* PROBLEM DESCRIPTION:
The listing below is to be reproduced in full, character for character.

+++ EXERCISE DATA

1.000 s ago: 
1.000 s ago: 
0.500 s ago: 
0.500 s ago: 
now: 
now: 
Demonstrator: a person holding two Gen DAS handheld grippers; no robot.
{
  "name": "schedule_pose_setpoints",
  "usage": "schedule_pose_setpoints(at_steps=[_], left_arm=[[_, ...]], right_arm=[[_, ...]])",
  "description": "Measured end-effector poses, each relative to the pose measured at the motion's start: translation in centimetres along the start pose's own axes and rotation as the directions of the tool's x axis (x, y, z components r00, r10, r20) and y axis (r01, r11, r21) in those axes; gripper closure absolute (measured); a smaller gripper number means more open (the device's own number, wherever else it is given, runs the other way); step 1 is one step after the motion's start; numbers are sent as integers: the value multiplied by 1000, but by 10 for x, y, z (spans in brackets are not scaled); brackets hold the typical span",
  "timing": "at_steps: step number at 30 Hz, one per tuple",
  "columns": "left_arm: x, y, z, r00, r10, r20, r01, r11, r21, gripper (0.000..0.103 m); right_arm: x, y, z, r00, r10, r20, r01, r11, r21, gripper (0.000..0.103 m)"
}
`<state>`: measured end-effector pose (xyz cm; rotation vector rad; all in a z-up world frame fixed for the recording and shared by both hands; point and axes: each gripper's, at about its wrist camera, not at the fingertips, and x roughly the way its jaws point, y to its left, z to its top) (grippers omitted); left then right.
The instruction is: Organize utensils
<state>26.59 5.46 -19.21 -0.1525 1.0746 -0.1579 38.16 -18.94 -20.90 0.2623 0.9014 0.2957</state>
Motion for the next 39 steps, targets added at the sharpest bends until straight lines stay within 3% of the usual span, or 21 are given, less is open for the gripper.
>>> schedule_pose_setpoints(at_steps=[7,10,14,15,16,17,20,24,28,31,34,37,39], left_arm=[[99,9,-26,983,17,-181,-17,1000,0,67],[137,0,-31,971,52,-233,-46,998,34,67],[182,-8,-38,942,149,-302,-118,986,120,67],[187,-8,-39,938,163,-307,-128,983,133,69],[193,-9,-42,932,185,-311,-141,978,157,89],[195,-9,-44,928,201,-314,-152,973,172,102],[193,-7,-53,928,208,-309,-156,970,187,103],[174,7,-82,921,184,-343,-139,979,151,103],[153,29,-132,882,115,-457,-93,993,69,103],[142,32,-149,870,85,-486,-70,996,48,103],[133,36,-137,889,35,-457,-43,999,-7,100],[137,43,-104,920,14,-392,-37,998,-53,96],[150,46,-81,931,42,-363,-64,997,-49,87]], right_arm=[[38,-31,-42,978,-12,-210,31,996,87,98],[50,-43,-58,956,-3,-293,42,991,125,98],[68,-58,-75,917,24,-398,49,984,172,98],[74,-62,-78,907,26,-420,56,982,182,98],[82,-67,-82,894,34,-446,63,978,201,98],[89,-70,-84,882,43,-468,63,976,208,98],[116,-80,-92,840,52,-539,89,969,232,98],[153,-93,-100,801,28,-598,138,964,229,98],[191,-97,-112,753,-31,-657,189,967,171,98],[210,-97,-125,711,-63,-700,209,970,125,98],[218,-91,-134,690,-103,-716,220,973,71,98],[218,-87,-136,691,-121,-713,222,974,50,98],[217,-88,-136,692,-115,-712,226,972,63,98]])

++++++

* RESPONSE BOX:
1.000 s ago: 
1.000 s ago: 
0.500 s ago: 
0.500 s ago: 
now: 
now: 
Demonstrator: a person holding two Gen DAS handheld grippers; no robot.
{
  "name": "schedule_pose_setpoints",
  "usage": "schedule_pose_setpoints(at_steps=[_], left_arm=[[_, ...]], right_arm=[[_, ...]])",
  "description": "Measured end-effector poses, each relative to the pose measured at the motion's start: translation in centimetres along the start pose's own axes and rotation as the directions of the tool's x axis (x, y, z components r00, r10, r20) and y axis (r01, r11, r21) in those axes; gripper closure absolute (measured); a smaller gripper number means more open (the device's own number, wherever else it is given, runs the other way); step 1 is one step after the motion's start; numbers are sent as integers: the value multiplied by 1000, but by 10 for x, y, z (spans in brackets are not scaled); brackets hold the typical span",
  "timing": "at_steps: step number at 30 Hz, one per tuple",
  "columns": "left_arm: x, y, z, r00, r10, r20, r01, r11, r21, gripper (0.000..0.103 m); right_arm: x, y, z, r00, r10, r20, r01, r11, r21, gripper (0.000..0.103 m)"
}
`<state>`: measured end-effector pose (xyz cm; rotation vector rad; all in a z-up world frame fixed for the recording and shared by both hands; point and axes: each gripper's, at about its wrist camera, not at the fingertips, and x roughly the way its jaws point, y to its left, z to its top) (grippers omitted); left then right.
The instruction is: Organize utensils
<state>26.59 5.46 -19.21 -0.1525 1.0746 -0.1579 38.16 -18.94 -20.90 0.2623 0.9014 0.2957</state>
Motion for the next 39 steps, targets added at the sharpest bends until straight lines stay within 3% of the usual span, or 21 are given, less is open for the gripper.
>>> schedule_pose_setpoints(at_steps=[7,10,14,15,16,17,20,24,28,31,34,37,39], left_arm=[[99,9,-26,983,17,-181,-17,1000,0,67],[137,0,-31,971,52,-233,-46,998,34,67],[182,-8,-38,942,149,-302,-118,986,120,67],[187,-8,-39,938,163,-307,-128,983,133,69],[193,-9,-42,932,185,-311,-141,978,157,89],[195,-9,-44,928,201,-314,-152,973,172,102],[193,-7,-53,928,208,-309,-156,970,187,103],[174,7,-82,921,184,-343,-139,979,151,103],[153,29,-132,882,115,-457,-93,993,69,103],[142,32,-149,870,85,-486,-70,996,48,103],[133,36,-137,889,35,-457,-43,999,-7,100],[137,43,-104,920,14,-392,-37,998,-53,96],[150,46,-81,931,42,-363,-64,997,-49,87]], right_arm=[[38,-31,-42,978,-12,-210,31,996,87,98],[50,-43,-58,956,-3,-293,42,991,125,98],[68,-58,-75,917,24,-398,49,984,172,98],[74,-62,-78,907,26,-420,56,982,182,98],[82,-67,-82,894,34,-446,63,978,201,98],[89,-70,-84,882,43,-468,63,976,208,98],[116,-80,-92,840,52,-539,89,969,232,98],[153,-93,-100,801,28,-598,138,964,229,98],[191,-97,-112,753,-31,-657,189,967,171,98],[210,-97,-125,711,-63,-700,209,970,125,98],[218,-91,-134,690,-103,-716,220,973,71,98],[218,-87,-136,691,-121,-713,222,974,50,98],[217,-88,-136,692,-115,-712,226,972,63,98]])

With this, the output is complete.